━━━ RECORDS TO USE

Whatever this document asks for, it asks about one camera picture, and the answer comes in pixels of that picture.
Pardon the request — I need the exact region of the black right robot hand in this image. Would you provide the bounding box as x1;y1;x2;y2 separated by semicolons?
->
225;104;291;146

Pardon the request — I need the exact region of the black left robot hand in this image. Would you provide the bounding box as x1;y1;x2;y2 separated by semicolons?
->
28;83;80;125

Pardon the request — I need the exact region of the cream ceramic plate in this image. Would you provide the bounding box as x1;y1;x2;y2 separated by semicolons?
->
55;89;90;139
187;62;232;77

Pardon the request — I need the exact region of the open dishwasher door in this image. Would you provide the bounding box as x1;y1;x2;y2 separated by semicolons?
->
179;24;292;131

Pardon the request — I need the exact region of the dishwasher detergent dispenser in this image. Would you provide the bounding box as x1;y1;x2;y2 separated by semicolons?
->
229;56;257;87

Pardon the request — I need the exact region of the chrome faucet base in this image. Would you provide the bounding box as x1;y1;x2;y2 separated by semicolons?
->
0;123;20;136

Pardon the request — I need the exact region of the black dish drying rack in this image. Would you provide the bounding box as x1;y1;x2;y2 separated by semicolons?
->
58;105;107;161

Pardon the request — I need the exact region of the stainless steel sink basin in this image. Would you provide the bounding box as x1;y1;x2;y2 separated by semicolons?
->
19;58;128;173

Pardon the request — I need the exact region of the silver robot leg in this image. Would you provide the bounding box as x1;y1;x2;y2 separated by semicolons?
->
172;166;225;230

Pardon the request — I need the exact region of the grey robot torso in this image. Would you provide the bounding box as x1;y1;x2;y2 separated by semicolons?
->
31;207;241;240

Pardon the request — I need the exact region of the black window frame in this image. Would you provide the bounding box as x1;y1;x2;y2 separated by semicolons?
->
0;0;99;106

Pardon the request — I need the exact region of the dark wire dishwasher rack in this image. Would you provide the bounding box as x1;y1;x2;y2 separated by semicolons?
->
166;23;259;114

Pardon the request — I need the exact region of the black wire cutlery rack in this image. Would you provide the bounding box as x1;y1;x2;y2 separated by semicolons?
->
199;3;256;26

━━━━━━

* ASSIGNED TASK
Your task is to repeat every entry above exactly.

* SOLUTION TO THE EXERCISE
Whatever this document asks for, it asks about one camera picture, and the answer comes in pixels of that picture.
Pardon the request — I need the exact region of the black right robot hand in this image. Would you provide the bounding box as x1;y1;x2;y2 separated by semicolons?
->
225;104;291;146

Pardon the request — I need the exact region of the black left robot hand in this image. Would you provide the bounding box as x1;y1;x2;y2 separated by semicolons?
->
28;83;80;125

Pardon the request — I need the exact region of the cream ceramic plate in this image. Would you provide the bounding box as x1;y1;x2;y2 separated by semicolons?
->
55;89;90;139
187;62;232;77

Pardon the request — I need the exact region of the open dishwasher door in this image. Would you provide the bounding box as x1;y1;x2;y2 separated by semicolons?
->
179;24;292;131

Pardon the request — I need the exact region of the dishwasher detergent dispenser in this image. Would you provide the bounding box as x1;y1;x2;y2 separated by semicolons?
->
229;56;257;87

Pardon the request — I need the exact region of the chrome faucet base in this image. Would you provide the bounding box as x1;y1;x2;y2 separated by semicolons?
->
0;123;20;136

Pardon the request — I need the exact region of the black dish drying rack in this image. Would you provide the bounding box as x1;y1;x2;y2 separated by semicolons?
->
58;105;107;161

Pardon the request — I need the exact region of the stainless steel sink basin in this image. Would you provide the bounding box as x1;y1;x2;y2 separated by semicolons?
->
19;58;128;173

Pardon the request — I need the exact region of the silver robot leg in this image. Would you provide the bounding box as x1;y1;x2;y2 separated by semicolons?
->
172;166;225;230

Pardon the request — I need the exact region of the grey robot torso in this image. Would you provide the bounding box as x1;y1;x2;y2 separated by semicolons?
->
31;207;241;240

Pardon the request — I need the exact region of the black window frame in this image. Would you provide the bounding box as x1;y1;x2;y2 separated by semicolons?
->
0;0;99;106

Pardon the request — I need the exact region of the dark wire dishwasher rack in this image. Would you provide the bounding box as x1;y1;x2;y2 separated by semicolons?
->
166;23;259;114

Pardon the request — I need the exact region of the black wire cutlery rack in this image. Would you provide the bounding box as x1;y1;x2;y2 separated by semicolons?
->
199;3;256;26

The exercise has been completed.